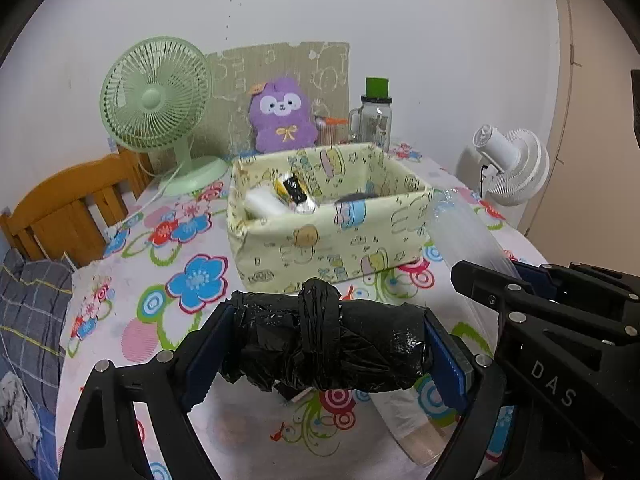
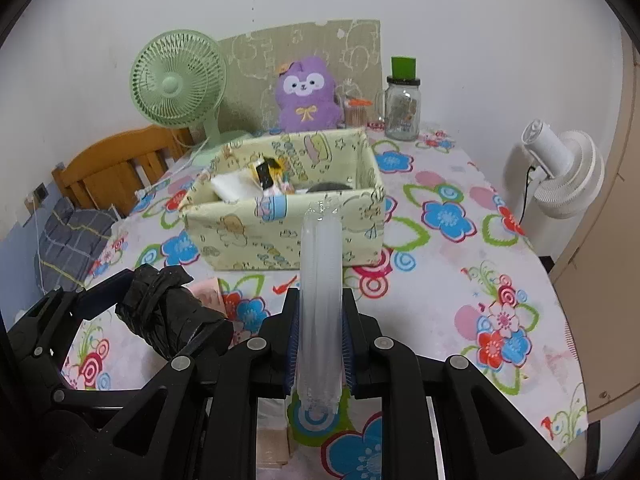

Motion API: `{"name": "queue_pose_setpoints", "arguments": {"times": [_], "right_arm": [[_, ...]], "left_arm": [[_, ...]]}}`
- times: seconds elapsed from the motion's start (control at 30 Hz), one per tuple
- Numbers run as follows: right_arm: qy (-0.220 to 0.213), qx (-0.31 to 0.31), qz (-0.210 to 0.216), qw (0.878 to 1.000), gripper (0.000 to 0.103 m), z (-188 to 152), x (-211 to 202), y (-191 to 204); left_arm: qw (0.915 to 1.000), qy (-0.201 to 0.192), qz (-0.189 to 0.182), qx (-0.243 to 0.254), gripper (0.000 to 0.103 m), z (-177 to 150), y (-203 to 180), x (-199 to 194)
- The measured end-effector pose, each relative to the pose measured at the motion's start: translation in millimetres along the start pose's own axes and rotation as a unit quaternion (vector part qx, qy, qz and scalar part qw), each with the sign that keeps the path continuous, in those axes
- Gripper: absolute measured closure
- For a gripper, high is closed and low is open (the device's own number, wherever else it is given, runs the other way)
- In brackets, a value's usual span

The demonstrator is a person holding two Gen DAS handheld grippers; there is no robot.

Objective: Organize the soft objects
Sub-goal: 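Grasp the black umbrella with the left tool while the right tool grasps the clear tube pack, then carry the umbrella with the left tool while the right tool carries the tube pack over the fabric box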

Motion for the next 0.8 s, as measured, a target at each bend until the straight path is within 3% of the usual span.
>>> {"name": "queue_pose_setpoints", "arguments": {"times": [0.8], "right_arm": [[-0.051, -0.006, 0.003, 0.999, 0.082, 45.8, -40.1, -0.3]], "left_arm": [[0.9988, -0.048, 0.006, 0.011, 0.013, 48.9, -6.8, -33.0]]}}
Point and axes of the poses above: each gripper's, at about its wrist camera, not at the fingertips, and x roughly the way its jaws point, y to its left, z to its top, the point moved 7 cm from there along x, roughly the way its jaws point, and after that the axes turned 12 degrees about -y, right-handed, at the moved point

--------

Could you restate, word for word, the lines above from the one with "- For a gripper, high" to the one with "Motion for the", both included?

- For a gripper, high is closed and low is open (the device's own number, wherever else it is given, runs the other way)
- In brackets, a value's usual span

The demonstrator is a person holding two Gen DAS handheld grippers; there is no robot.

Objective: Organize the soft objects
Sub-goal: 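Grasp the black umbrella with the left tool while the right tool grasps the clear tube pack, then carry the umbrella with the left tool while the right tool carries the tube pack over the fabric box
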
Motion for the next 0.8 s, as measured, a target at each bend until the straight path is within 3% of the usual span.

No further output is expected here.